Continue reading. And do read it all: it will make your blood boil.

It was theft, pure and simple. The IRS stole the money from Carole Hinders bank account even though she had followed the law. The fact that her cash deposits were less than $10,000 at a time is certainly not a crime—if it is, I am in big trouble, because all my cash deposits are below $10,000 at a time—and not breaking a law should not be grounds for simply taking the money. Apparently (according to the story), depositing cash amounts of less than $10,000 is a crime if the intention is to evade the reporting requirements for cash deposits of $10,000 or more—-but surely that intention must be proven in a court of law. One would think that the government cannot simply assume that a cash deposit of $9,000 was made to evade the law. It might be suspicious and warrant investigation, but to simply take the money without ever accusing the person of a crime much less getting a conviction? That is very like an authoritarian government feeling that it can do what it wants to citizens without bothering with things like a trial or court proceedings.

Back in the day, if you hadn’t done anything wrong, the government wouldn’t simply take your money, and if you had done something wrong, the government had to prove it.

Under the new, authoritarian government the US seems to be moving toward, the government can simply do what it wants without really having to prove anything.

The IRS says that they will stop, but there really needs to be some accountability—and if they simply stop voluntarily, they can resume the practice after the kerfuffle dies down. We need a law to absolutely preclude this kind of high-handed and unjustified government taking. This is the sort of thing that triggered the American Revolution.

We need a law against civil asset forfeiture, and we need it now. I have written to both my US Senators and to my Representative asking that (a) civil asset forfeiture be made illegal; and (b) that the persons in the IRS responsible for these seizures be identified and immediately sent to prison in a Federal prison. Once they prove they are innocent, they can be released, but that might take years. Still, I don’t see that they would have any room to complain, given their own actions.
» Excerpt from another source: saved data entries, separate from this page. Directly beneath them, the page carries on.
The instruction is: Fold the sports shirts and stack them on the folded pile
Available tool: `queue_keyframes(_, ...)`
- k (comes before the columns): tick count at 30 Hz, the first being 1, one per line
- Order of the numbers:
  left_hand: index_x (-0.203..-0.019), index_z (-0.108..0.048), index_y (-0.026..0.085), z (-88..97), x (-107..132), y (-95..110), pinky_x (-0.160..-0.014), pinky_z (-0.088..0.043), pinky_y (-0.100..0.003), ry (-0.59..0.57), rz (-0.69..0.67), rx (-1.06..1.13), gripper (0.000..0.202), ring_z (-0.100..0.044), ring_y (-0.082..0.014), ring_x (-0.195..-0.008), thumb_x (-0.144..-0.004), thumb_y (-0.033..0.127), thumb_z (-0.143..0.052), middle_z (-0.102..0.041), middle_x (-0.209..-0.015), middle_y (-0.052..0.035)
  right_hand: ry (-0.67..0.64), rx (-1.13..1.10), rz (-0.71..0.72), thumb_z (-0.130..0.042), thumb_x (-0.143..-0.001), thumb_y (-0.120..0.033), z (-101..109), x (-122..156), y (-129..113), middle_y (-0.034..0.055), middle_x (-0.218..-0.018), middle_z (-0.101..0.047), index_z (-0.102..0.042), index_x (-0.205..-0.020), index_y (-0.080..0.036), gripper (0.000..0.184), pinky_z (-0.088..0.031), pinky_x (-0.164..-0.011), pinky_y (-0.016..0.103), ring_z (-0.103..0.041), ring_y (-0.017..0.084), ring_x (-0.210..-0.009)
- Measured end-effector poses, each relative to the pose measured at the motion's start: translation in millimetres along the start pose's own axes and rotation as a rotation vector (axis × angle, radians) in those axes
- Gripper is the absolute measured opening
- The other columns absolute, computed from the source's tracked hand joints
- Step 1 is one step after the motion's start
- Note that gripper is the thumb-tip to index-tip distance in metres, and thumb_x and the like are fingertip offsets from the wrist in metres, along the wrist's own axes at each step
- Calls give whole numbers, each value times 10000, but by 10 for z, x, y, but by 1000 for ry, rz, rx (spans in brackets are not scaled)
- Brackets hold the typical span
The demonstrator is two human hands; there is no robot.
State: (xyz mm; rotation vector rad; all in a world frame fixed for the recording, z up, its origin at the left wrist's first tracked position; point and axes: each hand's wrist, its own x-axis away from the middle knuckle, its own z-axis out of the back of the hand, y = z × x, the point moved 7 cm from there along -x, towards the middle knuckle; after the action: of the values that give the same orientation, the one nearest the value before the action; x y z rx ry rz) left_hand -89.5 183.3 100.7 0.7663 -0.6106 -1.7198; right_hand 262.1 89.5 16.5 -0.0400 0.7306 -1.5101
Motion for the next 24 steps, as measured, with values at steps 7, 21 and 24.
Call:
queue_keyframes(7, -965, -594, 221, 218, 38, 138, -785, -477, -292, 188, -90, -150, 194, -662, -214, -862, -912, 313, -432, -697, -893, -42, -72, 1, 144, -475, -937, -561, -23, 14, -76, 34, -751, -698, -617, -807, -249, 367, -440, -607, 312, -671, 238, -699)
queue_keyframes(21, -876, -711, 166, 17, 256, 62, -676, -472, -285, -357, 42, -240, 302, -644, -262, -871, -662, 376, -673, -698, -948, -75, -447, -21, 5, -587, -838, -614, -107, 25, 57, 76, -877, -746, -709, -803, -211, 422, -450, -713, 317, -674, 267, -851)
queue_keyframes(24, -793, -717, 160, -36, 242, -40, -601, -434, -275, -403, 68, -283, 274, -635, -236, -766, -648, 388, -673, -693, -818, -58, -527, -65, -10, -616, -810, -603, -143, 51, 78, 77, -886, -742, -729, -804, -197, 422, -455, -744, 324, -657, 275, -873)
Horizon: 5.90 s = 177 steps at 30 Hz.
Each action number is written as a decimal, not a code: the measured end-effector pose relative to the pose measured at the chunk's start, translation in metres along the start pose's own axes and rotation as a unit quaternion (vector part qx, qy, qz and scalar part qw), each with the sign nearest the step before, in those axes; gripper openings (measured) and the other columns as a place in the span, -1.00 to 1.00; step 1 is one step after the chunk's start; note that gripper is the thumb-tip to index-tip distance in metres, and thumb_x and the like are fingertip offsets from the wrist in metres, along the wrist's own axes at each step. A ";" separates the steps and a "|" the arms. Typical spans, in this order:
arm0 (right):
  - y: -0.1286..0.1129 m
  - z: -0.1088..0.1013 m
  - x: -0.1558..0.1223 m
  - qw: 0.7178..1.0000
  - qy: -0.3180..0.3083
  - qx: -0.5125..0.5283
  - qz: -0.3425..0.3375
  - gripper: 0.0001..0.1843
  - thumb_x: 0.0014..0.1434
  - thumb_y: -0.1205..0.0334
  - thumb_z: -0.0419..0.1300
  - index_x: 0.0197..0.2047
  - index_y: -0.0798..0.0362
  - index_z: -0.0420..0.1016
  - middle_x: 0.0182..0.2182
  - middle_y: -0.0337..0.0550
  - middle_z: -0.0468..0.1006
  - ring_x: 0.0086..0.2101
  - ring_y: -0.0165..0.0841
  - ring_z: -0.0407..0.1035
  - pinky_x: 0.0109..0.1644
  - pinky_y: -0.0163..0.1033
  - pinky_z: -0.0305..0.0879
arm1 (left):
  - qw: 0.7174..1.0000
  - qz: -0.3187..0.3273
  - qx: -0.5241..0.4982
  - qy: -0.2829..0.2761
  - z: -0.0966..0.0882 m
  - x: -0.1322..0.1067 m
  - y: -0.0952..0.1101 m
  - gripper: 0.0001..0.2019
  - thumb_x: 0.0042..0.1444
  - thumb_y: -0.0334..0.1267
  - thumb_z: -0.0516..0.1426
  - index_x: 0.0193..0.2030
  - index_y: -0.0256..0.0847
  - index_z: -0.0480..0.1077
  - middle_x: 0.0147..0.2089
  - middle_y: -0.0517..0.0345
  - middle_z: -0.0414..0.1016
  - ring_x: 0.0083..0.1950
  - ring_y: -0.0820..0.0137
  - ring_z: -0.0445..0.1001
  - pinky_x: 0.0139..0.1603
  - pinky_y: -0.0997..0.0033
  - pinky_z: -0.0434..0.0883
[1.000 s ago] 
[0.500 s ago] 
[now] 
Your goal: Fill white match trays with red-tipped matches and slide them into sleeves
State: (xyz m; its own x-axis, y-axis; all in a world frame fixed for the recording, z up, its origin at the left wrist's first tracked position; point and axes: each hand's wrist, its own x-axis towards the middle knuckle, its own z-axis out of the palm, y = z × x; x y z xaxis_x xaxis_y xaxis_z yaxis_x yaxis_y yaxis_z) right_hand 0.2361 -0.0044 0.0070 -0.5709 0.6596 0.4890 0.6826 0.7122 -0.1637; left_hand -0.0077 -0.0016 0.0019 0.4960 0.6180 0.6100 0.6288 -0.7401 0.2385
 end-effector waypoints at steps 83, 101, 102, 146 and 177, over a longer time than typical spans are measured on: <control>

Really, civil asset forfeiture acts as incentive program for government to take your money and your possessions whenever it wants and make you have to pay tens of thousands of dollars to get it back.

It’s hard to grasp what sort of country the US has now become that this sort of thing is regularly done.

Read that entire article. It’s worse than you would believe. For example, later in the article:

Banks are not permitted to advise customers that their deposit habits may be illegal or educate them about structuring unless they ask, in which case they are given a federal pamphlet, Ms. Van Steenwyk said. “We’re not allowed to tell them anything,” she said.

Of course the government doesn’t want people to know the law, because then they might obey it and the government couldn’t take their money. Criminals, of course, doubtless know the law. It’s innocent civilians who get caught.

Keeping laws secret is a favored tactic of authoritarian government (since people can then break a law without realizing it, and then the government has them at its mercy). We are seeing more and more secret laws in the US, along with secret courts and secret court decisions. Not a good sign.